A tenant can expect good stewardship from her corporation, Renzo continues. “In other words, the corporation is doing everything it can to prevent my data from being involved in a data breach. In addition, the corporation ensures that only employees who need my data can see my data. By focusing on the interests of the tenant and focusing accordingly, you automatically meet the requirements of the GDPR. So this is a completely different approach than starting from the GDPR and seeing if you can explain articles in such a way that you can get away with not doing something.”

Tata Steel

Renzo draws a comparison with the steel company Tata Steel: “With their attitude, they have made themselves virtually impossible in the social discussion. Pushing the boundaries in legal terms regarding emissions of hazardous substances cannot be sustained if this is at odds with what people expect from you as an organization. In other words; Even if Tata Steel complies with the legal framework, there may still be ‘bad’ behavior in the perception of society. After all, if behavior deviates from what is seen as the spirit of the law, you cannot successfully rely on the letter of the law in the eyes of politicians and society.”

“This has a major parallel with the handling of personal data by corporations. Even in that situation, as a corporation you cannot rely on legal terms. The interests of people – in this case GDPR advice in the interests of tenants – must be taken as a starting point.”

The interests of people must be taken as a starting point. Even if Tata Steel adhered to the legal framework, there could still be ‘bad’ behavior in the perception of society.

Renzo Klijn

Legality, proportionality and data minimization

“It is important to ensure that testing with personal data complies with the principles of lawfulness, proportionality and data minimization as set out by the GDPR,” Renzo continues. “As a corporation, you should therefore ask yourself whether and how these principles have been implemented within your organization. Do you really need all the tenant data that you process? Are there processes where you can also work with other data? And is it in the tenant’s interest that his data is also used outside primary processes?”

Cultural change

This rethinking requires a cultural change within the organization. “As a corporation, you must focus on creating an intrinsic motivation among employees to want to protect the privacy of tenants. Now the GDPR is sometimes seen as a burden that you would like to get rid of as quickly as possible. But you have to turn this around and, as a corporation, be proud that you are doing everything you can to guarantee the privacy of tenants. You then have to look at the systems and processes from this mindset.”

Putting privacy first

“As EntrD, our mission is to enable corporations to work securely and compliantly with the data they have,” Renzo explains. “We do this by offering a solution with the DataFactory that allows any type of database and application to be masked quickly and easily. This masked data can then be safely used in the production environment. Our customers use the DataFactory, among other things, to create representative and irreducible test data for training or analyses.”

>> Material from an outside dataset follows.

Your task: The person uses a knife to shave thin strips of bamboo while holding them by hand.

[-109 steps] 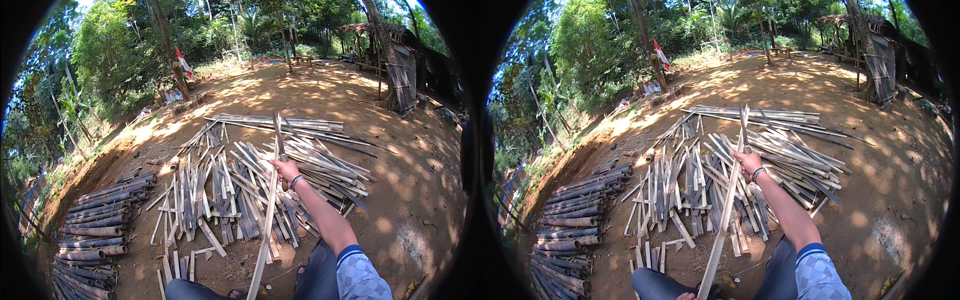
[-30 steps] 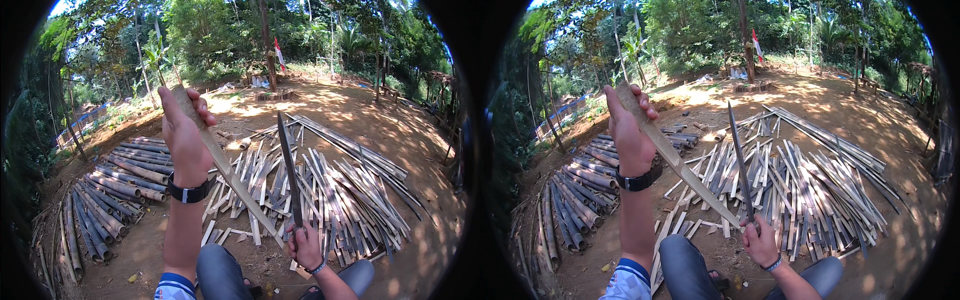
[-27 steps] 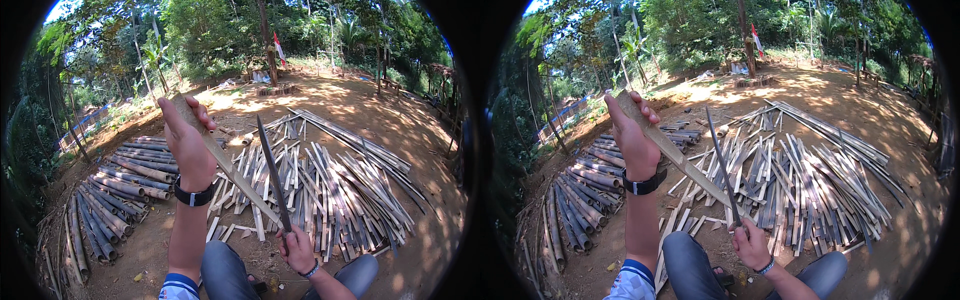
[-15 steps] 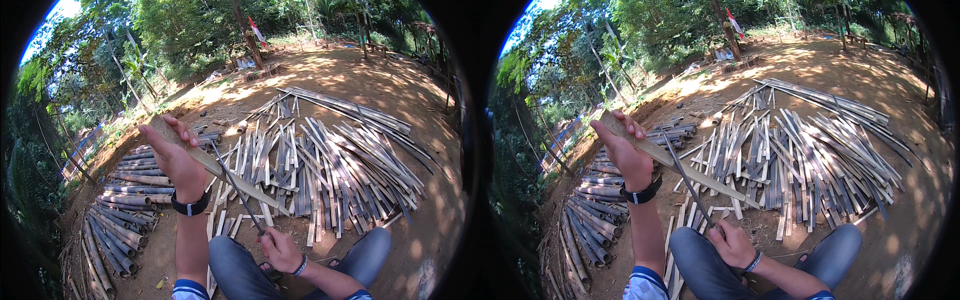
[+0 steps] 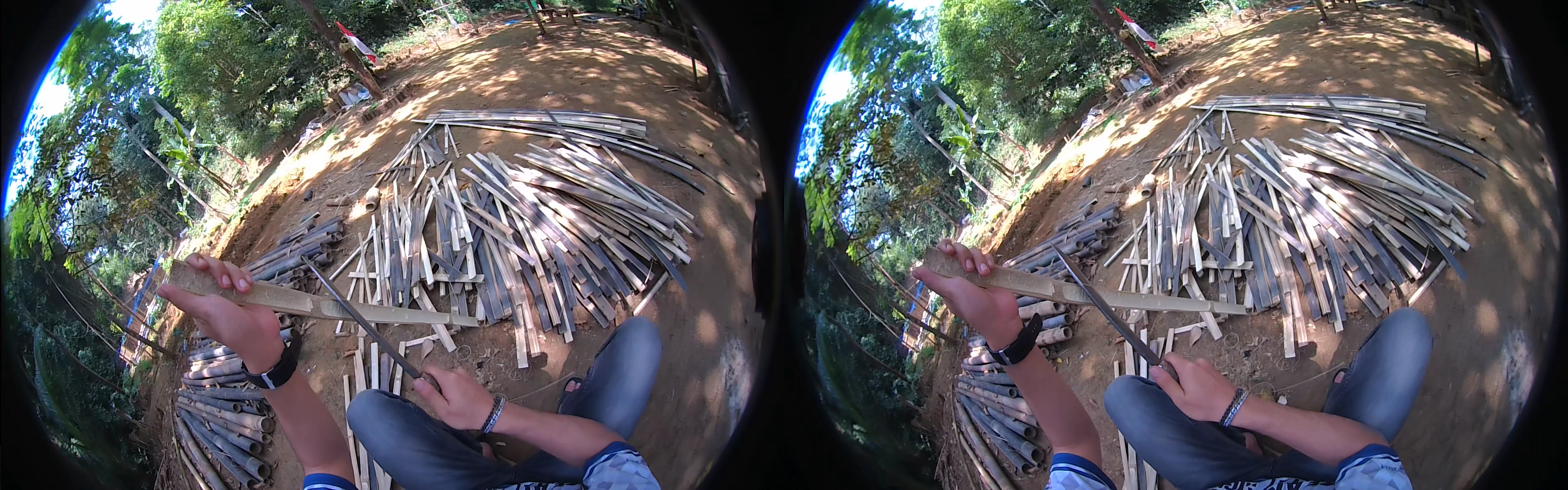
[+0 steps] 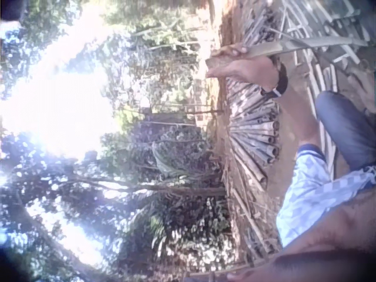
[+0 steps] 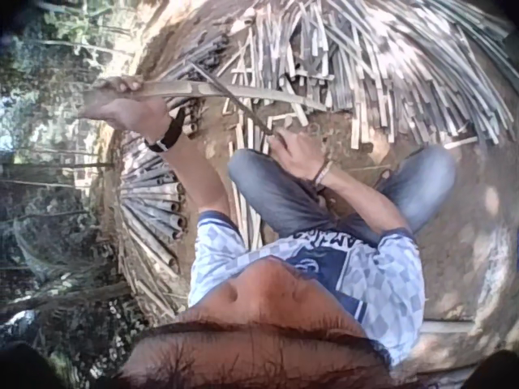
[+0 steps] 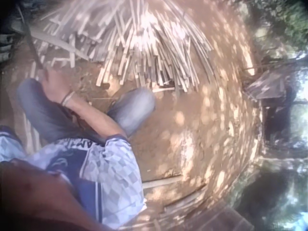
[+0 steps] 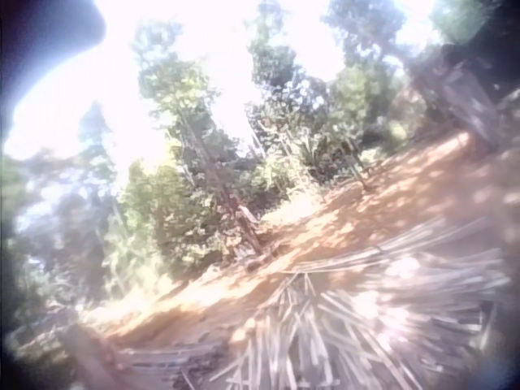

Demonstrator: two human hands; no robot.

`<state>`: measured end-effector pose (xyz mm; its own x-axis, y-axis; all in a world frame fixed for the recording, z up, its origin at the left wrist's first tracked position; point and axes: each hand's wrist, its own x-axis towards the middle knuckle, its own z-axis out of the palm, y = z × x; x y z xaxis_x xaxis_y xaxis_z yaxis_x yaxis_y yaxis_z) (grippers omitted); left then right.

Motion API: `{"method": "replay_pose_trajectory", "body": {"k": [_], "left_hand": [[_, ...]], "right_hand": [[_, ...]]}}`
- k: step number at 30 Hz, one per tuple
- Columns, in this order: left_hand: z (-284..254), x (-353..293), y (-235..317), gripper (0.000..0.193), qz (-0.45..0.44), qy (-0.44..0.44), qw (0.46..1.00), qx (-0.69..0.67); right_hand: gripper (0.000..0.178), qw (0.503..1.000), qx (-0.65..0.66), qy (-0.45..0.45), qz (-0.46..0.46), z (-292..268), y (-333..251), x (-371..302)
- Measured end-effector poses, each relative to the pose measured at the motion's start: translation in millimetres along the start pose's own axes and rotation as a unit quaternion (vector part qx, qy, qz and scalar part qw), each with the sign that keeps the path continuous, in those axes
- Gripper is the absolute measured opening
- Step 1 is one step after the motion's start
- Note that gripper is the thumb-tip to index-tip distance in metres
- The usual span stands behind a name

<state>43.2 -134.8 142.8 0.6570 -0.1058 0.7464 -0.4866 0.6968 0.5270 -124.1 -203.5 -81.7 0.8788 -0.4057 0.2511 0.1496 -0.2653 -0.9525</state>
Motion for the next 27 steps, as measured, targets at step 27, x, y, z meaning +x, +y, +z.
{"method": "replay_pose_trajectory", "body": {"k": [27], "left_hand": [[-19.1,8.3,-2.1,0.051,0.012,0.046,0.996,0.071]], "right_hand": [[0.046,0.991,0.023,0.013,0.133,17.5,68.4,5.8]]}}
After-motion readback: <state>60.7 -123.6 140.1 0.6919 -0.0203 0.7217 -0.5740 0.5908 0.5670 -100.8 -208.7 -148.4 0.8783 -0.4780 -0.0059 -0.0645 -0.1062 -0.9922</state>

“The FileFactory is also the solution for quickly and easily finding, masking and removing information in documents and files. Our customers use this to clean up a digital archive, ‘blur away’ unwanted data, automatically clean up new or changed documents, classify documents based on content and make documents easily searchable. But even if corporations use a different solution to work securely with tenants’ data, that is of course fine. The most important thing is that awareness is created and corporations take up the challenge and put privacy first.”

Being able to look tenants straight in the eye

The biggest advantage of this is that you can always look tenants ‘straight in the eye’, Renzo concludes: “The social position of a corporation simply means that corporations are clearly under a magnifying glass in these types of areas. Politics and society assume that corporations will deal with something as valuable as the privacy of tenants with integrity. Then it is not appropriate for your organization to play the ‘Tata Steel’ card; What we do may not be ethically sound, but I’ve found a legal loophole so I can get away with it. In our opinion, that is an attitude that does not suit corporations.”